O primeiro eclipse total da Lua de 2019 será também o último visível da Terra até 2021, segundo dados da Nasa, a agência espacial americana.

Entre a noite deste domingo, dia 20 de janeiro, e a madrugada de segunda, dia 21, a Lua será encoberta pela sombra da Terra, que estará alinhada entre o astro e o Sol, e o eclipse será visível em todo o Brasil.

Durante o fenômeno, os raios de sol não chegam na Lua diretamente, apenas algumas faixas de frequência da luz solar conseguem passar pela atmosfera do nosso planeta e, com a refração, atingir o astro, segundo o Observatório Nacional.

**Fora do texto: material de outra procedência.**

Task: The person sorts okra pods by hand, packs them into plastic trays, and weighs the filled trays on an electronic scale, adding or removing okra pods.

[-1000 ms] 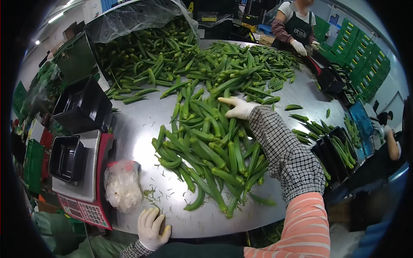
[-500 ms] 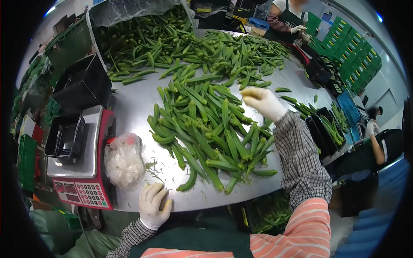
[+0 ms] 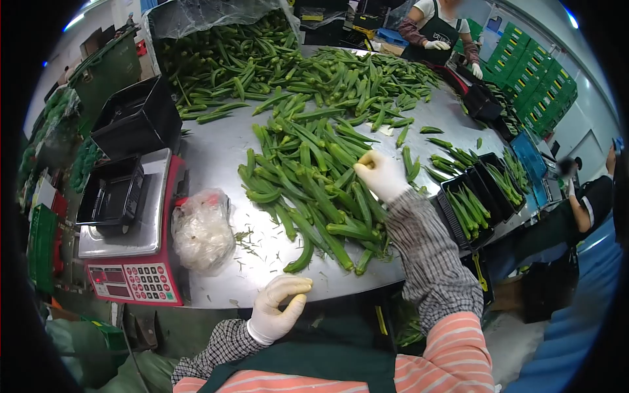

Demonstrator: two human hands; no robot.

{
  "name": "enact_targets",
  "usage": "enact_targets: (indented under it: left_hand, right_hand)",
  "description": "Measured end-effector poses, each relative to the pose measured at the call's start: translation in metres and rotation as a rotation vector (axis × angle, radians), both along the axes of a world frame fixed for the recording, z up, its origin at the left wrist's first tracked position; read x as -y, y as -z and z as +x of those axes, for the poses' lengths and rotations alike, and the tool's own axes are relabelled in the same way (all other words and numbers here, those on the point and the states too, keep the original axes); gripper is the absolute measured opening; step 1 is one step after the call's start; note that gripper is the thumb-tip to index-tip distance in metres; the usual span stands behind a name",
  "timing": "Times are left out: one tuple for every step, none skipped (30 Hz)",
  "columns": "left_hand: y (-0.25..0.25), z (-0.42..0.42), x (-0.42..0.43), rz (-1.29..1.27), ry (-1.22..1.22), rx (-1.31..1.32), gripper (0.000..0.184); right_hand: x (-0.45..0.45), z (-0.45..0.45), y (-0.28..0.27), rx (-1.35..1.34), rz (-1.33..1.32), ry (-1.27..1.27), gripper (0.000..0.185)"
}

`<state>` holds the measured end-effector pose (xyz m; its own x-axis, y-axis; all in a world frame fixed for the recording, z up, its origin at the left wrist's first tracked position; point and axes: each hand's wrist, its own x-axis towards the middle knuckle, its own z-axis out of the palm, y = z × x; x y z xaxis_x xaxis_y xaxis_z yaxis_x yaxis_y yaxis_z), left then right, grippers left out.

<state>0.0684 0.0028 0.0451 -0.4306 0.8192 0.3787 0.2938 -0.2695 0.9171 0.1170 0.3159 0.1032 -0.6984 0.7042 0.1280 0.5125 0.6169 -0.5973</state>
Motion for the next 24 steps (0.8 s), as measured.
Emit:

Isso faz com que nós possamos vê-lo mesmo quando ele está totalmente mergulhado na sombra da Terra e deixa nosso satélite natural com uma cor avermelhada – o que é popularmente conhecido como “lua de sangue”.

O fenômeno astronômico será ainda mais interessante neste domingo porque vai acontecer bem na época em que a Lua está mais perto da Terra e, por isso, aparenta estar maior no céu – o que é conhecido como “superlua”.

Como ver o eclipse lunar
Quem quiser observar a ‘”superlua de sangue” só precisa localizar o astro no céu entre 1h34 e 4h51 (horário de Brasília) da madrugada de domingo para segunda, quando o astro estará alinhado com a Terra e o Sol – não é preciso nenhum aparelho especial para ver o eclipse.